→ **WHAT IS EXPECTED**:
Please reproduce the entire listing, character for character.

→ **SUPPLIED RECORDS**:
━━━━━━

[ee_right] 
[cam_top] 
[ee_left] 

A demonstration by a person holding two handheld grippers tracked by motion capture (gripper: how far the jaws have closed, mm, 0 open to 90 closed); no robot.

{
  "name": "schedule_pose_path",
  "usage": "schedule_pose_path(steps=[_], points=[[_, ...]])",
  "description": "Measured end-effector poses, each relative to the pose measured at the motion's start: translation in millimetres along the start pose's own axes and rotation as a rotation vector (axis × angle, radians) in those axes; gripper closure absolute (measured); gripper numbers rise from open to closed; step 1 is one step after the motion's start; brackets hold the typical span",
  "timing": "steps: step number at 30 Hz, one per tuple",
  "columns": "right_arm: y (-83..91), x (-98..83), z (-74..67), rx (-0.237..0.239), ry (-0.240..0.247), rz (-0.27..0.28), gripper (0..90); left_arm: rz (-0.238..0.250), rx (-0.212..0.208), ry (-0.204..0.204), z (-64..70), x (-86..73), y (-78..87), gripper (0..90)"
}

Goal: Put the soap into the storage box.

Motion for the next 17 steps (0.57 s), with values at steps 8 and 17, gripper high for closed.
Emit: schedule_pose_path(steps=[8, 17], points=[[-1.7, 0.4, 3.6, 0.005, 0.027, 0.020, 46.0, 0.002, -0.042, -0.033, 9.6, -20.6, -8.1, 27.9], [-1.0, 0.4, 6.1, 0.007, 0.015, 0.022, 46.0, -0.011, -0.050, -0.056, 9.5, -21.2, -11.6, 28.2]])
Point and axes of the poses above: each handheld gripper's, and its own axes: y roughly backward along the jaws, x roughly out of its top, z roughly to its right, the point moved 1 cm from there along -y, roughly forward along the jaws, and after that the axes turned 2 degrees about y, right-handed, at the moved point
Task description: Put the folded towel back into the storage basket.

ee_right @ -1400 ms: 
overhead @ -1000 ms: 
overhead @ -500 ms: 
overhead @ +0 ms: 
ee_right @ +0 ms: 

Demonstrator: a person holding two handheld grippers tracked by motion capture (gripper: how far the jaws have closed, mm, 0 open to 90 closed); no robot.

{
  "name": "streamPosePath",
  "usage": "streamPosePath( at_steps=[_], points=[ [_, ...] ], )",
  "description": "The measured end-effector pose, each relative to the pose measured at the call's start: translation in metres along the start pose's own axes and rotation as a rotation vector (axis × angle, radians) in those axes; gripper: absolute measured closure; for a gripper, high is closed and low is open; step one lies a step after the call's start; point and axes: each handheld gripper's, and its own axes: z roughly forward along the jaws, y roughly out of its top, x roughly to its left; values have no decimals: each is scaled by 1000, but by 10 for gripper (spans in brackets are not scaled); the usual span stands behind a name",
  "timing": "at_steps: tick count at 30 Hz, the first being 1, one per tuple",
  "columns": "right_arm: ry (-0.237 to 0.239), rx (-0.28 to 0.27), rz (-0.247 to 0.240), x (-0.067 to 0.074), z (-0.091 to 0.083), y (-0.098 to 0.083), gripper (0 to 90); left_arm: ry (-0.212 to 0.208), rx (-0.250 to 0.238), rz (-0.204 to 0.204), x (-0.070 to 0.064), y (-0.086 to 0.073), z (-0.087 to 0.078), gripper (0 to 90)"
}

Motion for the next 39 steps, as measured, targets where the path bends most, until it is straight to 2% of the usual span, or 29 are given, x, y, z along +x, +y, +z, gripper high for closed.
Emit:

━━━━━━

→ **ANSWER AREA**:
[ee_right] 
[cam_top] 
[ee_left] 

A demonstration by a person holding two handheld grippers tracked by motion capture (gripper: how far the jaws have closed, mm, 0 open to 90 closed); no robot.

{
  "name": "schedule_pose_path",
  "usage": "schedule_pose_path(steps=[_], points=[[_, ...]])",
  "description": "Measured end-effector poses, each relative to the pose measured at the motion's start: translation in millimetres along the start pose's own axes and rotation as a rotation vector (axis × angle, radians) in those axes; gripper closure absolute (measured); gripper numbers rise from open to closed; step 1 is one step after the motion's start; brackets hold the typical span",
  "timing": "steps: step number at 30 Hz, one per tuple",
  "columns": "right_arm: y (-83..91), x (-98..83), z (-74..67), rx (-0.237..0.239), ry (-0.240..0.247), rz (-0.27..0.28), gripper (0..90); left_arm: rz (-0.238..0.250), rx (-0.212..0.208), ry (-0.204..0.204), z (-64..70), x (-86..73), y (-78..87), gripper (0..90)"
}

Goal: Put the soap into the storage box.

Motion for the next 17 steps (0.57 s), with values at steps 8 and 17, gripper high for closed.
Emit: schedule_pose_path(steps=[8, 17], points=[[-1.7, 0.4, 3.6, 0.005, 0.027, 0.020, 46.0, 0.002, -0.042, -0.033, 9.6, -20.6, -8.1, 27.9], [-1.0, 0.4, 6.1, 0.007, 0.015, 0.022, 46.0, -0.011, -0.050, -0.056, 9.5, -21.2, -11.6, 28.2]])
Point and axes of the poses above: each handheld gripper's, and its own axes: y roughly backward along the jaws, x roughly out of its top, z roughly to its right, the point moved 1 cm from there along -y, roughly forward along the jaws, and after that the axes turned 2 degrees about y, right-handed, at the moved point
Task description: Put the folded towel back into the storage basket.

ee_right @ -1400 ms: 
overhead @ -1000 ms: 
overhead @ -500 ms: 
overhead @ +0 ms: 
ee_right @ +0 ms: 

Demonstrator: a person holding two handheld grippers tracked by motion capture (gripper: how far the jaws have closed, mm, 0 open to 90 closed); no robot.

{
  "name": "streamPosePath",
  "usage": "streamPosePath( at_steps=[_], points=[ [_, ...] ], )",
  "description": "The measured end-effector pose, each relative to the pose measured at the call's start: translation in metres along the start pose's own axes and rotation as a rotation vector (axis × angle, radians) in those axes; gripper: absolute measured closure; for a gripper, high is closed and low is open; step one lies a step after the call's start; point and axes: each handheld gripper's, and its own axes: z roughly forward along the jaws, y roughly out of its top, x roughly to its left; values have no decimals: each is scaled by 1000, but by 10 for gripper (spans in brackets are not scaled); the usual span stands behind a name",
  "timing": "at_steps: tick count at 30 Hz, the first being 1, one per tuple",
  "columns": "right_arm: ry (-0.237 to 0.239), rx (-0.28 to 0.27), rz (-0.247 to 0.240), x (-0.067 to 0.074), z (-0.091 to 0.083), y (-0.098 to 0.083), gripper (0 to 90); left_arm: ry (-0.212 to 0.208), rx (-0.250 to 0.238), rz (-0.204 to 0.204), x (-0.070 to 0.064), y (-0.086 to 0.073), z (-0.087 to 0.078), gripper (0 to 90)"
}

Motion for the next 39 steps, as measured, targets where the path bends most, until it is straight to 2% of the usual span, or 29 are given, x, y, z along +x, +y, +z, gripper high for closed.
Emit:

No further answer will be given.